### Data
- - - - - - -
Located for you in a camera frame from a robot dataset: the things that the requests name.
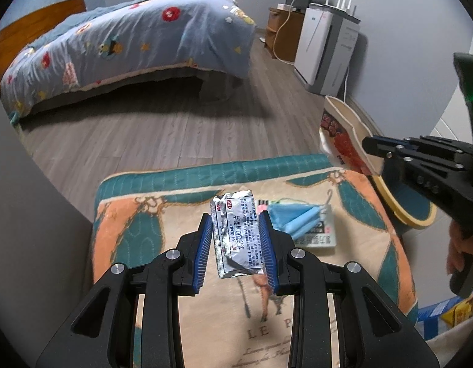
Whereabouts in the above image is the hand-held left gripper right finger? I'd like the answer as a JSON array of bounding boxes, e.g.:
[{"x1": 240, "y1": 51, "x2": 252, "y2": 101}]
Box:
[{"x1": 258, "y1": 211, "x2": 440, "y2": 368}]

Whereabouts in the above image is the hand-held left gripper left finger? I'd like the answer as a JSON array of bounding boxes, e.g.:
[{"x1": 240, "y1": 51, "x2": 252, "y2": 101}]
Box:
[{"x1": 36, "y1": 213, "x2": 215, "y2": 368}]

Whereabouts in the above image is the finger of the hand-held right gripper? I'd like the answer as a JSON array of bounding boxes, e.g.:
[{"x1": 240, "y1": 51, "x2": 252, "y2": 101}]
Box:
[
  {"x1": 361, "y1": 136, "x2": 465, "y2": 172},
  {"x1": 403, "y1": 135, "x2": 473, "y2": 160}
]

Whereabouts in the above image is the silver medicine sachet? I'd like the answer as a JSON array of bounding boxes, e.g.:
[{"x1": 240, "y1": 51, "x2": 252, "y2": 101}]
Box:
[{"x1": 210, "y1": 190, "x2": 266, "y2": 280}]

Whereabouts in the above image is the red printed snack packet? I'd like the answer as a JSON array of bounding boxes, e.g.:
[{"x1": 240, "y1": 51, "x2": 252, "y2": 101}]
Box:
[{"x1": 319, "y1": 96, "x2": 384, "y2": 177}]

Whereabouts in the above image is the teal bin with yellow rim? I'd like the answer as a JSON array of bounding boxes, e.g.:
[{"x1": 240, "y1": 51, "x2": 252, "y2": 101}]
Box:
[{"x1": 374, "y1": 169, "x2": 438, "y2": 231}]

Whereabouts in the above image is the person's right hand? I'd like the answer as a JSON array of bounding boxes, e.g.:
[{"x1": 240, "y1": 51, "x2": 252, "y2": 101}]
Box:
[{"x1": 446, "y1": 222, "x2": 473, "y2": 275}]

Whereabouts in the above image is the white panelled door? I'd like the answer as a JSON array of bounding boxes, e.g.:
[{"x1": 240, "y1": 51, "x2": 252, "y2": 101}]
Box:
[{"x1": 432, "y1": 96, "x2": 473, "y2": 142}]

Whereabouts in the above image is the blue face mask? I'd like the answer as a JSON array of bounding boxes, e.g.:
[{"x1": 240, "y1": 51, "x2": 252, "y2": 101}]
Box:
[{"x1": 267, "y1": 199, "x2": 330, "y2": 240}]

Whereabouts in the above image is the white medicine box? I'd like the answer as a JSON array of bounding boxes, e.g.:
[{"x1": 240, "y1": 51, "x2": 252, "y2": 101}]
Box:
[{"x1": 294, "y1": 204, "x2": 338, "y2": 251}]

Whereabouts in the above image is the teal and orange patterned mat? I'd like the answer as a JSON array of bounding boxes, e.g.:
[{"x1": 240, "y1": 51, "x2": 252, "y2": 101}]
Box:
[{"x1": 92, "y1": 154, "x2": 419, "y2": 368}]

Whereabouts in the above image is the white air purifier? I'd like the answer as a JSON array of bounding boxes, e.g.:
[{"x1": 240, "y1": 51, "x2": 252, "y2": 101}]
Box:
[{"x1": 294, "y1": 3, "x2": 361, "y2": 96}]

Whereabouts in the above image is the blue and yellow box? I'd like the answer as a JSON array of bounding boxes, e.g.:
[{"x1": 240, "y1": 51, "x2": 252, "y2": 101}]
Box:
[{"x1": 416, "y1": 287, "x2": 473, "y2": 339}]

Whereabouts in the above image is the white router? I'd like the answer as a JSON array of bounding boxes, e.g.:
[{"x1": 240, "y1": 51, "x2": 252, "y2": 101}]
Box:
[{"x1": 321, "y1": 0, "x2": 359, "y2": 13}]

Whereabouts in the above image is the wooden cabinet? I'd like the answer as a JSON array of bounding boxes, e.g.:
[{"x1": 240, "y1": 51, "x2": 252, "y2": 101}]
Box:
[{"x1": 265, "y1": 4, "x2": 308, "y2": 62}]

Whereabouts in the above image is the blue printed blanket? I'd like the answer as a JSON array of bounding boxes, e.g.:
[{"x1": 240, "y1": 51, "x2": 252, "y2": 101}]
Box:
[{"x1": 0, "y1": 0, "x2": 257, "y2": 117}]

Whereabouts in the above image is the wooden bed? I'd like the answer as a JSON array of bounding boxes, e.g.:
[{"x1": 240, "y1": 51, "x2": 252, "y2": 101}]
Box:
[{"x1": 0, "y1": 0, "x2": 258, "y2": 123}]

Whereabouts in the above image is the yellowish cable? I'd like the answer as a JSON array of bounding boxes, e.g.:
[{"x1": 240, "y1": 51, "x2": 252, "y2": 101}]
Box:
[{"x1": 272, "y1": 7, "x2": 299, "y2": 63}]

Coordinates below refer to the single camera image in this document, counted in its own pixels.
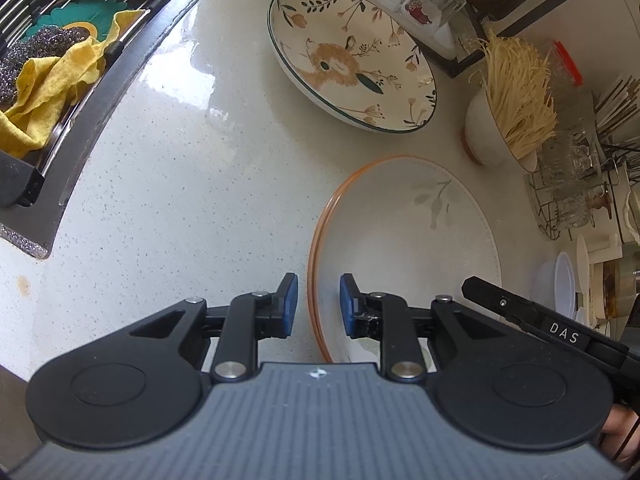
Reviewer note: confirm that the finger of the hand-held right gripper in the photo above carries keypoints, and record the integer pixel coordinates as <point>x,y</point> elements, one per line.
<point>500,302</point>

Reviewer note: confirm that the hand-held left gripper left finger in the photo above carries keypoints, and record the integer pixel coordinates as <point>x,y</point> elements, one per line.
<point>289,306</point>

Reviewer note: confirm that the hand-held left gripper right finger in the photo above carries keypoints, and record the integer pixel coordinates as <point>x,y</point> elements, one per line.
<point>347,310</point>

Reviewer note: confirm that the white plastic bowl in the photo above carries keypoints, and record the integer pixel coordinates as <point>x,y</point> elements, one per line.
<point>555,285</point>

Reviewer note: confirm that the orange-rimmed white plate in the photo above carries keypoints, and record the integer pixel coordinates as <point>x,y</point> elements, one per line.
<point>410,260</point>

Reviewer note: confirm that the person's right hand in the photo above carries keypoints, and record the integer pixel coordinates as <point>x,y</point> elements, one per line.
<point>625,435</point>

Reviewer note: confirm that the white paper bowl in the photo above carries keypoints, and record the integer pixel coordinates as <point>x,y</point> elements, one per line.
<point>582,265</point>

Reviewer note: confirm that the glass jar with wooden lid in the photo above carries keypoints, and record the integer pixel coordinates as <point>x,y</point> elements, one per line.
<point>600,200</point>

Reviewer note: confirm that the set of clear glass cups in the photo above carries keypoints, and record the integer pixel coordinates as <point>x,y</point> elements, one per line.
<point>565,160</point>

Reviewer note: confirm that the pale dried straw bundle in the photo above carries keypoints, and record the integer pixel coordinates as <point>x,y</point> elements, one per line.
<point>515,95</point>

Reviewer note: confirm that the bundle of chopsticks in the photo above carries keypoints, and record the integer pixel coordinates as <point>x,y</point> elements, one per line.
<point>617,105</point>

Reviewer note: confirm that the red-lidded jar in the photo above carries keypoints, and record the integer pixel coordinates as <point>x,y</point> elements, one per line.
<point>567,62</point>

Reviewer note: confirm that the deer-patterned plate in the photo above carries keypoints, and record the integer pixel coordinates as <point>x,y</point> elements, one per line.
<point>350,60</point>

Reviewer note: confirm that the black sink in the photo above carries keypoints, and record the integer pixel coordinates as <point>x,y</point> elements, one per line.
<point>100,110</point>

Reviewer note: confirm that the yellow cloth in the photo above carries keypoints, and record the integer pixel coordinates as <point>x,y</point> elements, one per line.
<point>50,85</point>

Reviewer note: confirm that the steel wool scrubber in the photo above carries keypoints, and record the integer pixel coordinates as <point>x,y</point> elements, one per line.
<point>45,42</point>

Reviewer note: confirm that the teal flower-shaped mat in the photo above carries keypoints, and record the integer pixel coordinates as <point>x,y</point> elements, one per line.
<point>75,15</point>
- - - - - - -
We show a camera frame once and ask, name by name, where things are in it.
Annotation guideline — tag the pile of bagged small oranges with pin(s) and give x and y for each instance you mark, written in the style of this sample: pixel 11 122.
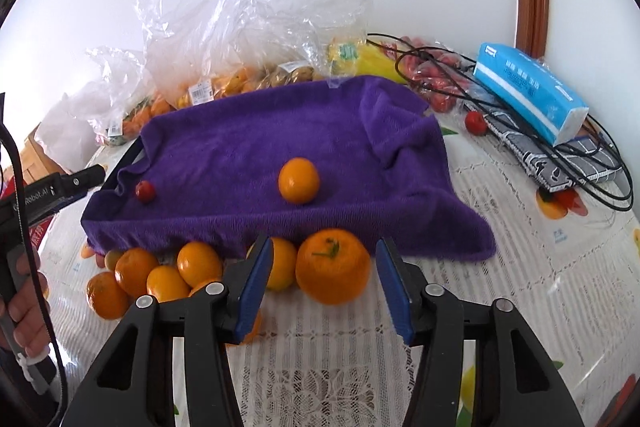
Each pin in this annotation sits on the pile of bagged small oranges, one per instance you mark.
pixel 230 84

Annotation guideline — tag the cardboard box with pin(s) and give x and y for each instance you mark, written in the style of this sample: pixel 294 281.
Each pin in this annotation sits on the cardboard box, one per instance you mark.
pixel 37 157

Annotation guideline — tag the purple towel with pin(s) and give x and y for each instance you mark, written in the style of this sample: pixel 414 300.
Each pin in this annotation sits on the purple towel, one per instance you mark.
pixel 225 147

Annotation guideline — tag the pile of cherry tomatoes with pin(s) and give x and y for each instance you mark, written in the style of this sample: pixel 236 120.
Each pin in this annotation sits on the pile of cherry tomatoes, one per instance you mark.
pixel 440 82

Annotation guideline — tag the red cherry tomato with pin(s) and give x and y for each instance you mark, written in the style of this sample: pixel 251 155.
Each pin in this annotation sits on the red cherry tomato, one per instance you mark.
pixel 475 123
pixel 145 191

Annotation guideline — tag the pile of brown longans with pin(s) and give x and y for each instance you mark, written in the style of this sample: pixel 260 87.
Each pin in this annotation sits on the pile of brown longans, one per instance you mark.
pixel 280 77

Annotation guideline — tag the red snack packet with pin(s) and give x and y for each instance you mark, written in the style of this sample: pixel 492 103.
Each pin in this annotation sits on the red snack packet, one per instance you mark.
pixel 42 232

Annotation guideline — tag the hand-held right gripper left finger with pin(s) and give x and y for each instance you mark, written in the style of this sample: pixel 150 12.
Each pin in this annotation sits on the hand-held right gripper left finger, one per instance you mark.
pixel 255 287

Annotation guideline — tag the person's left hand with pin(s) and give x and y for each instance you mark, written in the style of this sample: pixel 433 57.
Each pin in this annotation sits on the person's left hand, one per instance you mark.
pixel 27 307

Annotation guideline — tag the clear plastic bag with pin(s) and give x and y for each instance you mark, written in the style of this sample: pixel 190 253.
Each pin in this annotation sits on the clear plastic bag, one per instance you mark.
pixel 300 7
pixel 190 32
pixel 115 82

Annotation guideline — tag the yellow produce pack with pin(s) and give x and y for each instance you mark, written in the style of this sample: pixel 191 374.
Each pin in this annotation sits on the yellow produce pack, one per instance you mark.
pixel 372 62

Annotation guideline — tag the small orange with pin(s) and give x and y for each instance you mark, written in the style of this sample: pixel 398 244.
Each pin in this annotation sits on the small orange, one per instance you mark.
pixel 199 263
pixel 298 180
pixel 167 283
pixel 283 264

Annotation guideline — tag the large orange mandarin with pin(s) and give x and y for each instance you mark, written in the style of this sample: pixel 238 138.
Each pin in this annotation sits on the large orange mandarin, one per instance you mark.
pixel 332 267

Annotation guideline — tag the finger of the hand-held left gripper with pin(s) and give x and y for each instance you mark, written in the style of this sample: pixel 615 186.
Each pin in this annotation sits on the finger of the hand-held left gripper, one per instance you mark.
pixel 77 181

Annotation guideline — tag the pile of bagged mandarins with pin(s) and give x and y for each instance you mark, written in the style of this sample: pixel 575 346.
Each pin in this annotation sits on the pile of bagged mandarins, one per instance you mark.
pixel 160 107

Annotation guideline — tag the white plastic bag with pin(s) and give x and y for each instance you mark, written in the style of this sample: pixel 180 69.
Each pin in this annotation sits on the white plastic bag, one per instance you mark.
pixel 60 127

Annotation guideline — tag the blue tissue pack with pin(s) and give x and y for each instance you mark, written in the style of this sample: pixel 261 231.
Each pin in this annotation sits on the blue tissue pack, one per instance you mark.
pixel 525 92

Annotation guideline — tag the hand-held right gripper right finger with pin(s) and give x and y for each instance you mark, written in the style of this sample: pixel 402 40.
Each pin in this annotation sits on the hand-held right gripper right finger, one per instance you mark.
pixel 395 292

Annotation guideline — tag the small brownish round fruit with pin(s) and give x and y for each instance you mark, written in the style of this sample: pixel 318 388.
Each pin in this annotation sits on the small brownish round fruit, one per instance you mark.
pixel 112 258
- - - - - - -
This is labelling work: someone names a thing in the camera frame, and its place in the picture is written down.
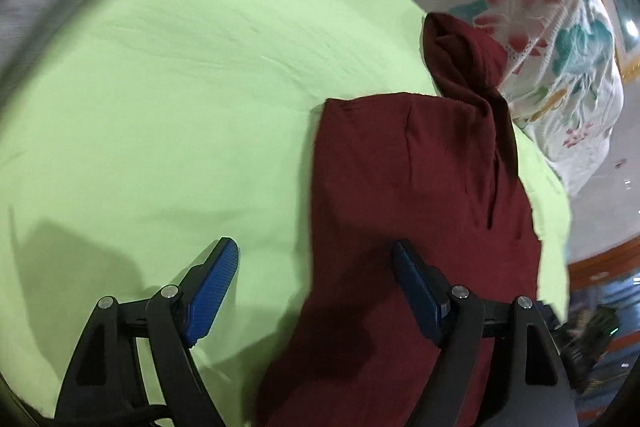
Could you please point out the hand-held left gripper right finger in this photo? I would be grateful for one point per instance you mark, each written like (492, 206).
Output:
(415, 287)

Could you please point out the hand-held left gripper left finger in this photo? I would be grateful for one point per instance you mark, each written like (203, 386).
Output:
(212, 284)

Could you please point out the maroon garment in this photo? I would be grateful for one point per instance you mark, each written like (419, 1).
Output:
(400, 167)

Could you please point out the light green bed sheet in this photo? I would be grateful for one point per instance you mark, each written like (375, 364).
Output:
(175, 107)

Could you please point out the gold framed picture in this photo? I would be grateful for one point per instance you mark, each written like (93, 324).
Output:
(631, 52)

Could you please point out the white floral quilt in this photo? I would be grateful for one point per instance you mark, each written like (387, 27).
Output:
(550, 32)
- - - - - - -
### Goal of the exercise
Search the entries above for "glass". Return every line that has it.

### Output of the exercise
Reviewer note: confirm that the glass jar with wooden lid in the photo above carries keypoints, and record the integer pixel coordinates as <point>x,y</point> elements, one per line.
Reviewer note: confirm that the set of clear glass cups in the photo above carries keypoints, and record the integer pixel coordinates as <point>x,y</point> elements, one per line.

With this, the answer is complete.